# WORK INSTRUCTION
Transcribe the listing in full, word for word; pictures do not belong in the copy.

# SUPPLIED INFORMATION
◇ ◇ ◇

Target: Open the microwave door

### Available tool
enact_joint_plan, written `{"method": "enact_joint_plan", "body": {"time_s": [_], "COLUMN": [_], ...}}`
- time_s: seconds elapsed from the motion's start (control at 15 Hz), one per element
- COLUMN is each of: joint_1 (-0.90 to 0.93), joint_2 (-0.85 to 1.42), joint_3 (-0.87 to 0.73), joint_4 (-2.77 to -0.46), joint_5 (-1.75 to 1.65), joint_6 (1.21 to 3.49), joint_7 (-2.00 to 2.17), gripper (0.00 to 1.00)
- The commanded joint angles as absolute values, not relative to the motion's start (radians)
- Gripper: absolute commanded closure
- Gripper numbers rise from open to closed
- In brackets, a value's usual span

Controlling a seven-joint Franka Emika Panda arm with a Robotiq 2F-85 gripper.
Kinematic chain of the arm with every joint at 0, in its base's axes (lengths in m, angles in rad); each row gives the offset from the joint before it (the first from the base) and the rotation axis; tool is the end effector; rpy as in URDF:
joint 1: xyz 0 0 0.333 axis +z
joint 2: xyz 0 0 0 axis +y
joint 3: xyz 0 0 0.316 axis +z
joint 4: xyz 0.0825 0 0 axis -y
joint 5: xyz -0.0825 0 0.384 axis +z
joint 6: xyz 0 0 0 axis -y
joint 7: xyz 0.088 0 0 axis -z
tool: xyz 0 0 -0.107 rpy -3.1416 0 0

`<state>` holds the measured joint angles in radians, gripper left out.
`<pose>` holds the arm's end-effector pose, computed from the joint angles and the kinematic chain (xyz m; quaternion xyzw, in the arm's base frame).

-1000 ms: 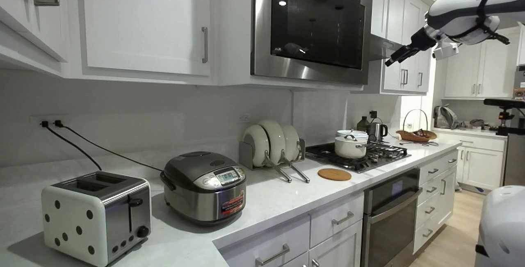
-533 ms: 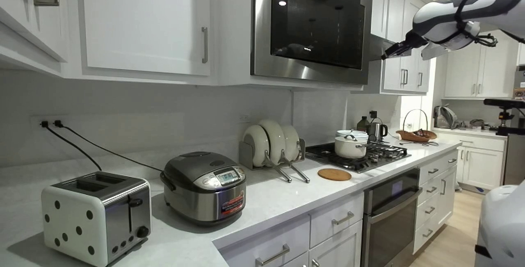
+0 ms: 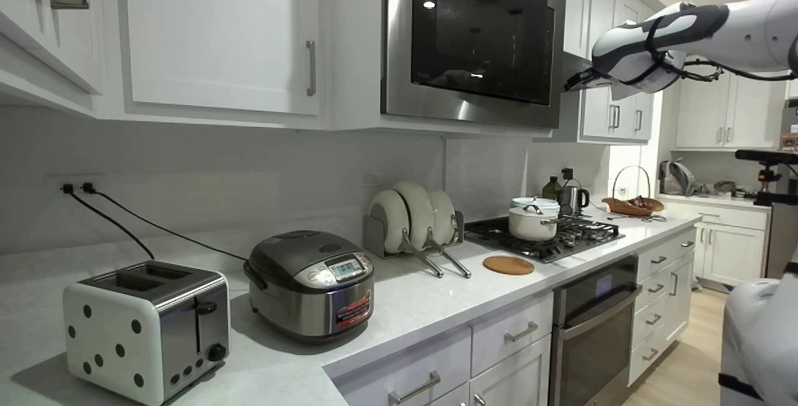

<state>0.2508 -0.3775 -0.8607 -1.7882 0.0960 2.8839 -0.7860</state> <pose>0.3481 -0.3925 0.7968 0.7750 -0.0344 0.5702 0.2703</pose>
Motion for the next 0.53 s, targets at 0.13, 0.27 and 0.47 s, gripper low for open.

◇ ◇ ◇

# EXERCISE SOLUTION
Target: Open the microwave door

### Available tool
enact_joint_plan, written `{"method": "enact_joint_plan", "body": {"time_s": [_], "COLUMN": [_], ...}}`
- time_s: seconds elapsed from the motion's start (control at 15 Hz), one per element
- COLUMN is each of: joint_1 (-0.90 to 0.93), joint_2 (-0.85 to 1.42), joint_3 (-0.87 to 0.73), joint_4 (-2.77 to -0.46), joint_5 (-1.75 to 1.65), joint_6 (1.21 to 3.49), joint_7 (-2.00 to 2.17), gripper (0.00 to 1.00)
- The commanded joint angles as absolute values, not relative to the motion's start (radians)
- Gripper: absolute commanded closure
- Gripper numbers rise from open to closed
- In brackets, a value's usual span

Controlling a seven-joint Franka Emika Panda arm with a Robotiq 2F-85 gripper.
Kinematic chain of the arm with every joint at 0, in its base's axes (lengths in m, angles in rad); each row gives the offset from the joint before it (the first from the base) and the rotation axis; tool is the end effector; rpy as in URDF:
joint 1: xyz 0 0 0.333 axis +z
joint 2: xyz 0 0 0 axis +y
joint 3: xyz 0 0 0.316 axis +z
joint 4: xyz 0.0825 0 0 axis -y
joint 5: xyz -0.0825 0 0.384 axis +z
joint 6: xyz 0 0 0 axis -y
joint 7: xyz 0.088 0 0 axis -z
tool: xyz 0 0 -0.107 rpy -3.1416 0 0

`<state>` holds the measured joint angles in radians, gripper left out.
`<pose>` holds the arm's end-effector pose, computed from the joint angles and the kinematic chain (xyz m; quaternion xyzw, in the arm's base frame).

-1000 ms: 
-533 ms: 
+0 ms: 

<state>0.2508 -0.3775 -0.8607 -1.7882 0.0960 2.8839 -0.7860</state> <pose>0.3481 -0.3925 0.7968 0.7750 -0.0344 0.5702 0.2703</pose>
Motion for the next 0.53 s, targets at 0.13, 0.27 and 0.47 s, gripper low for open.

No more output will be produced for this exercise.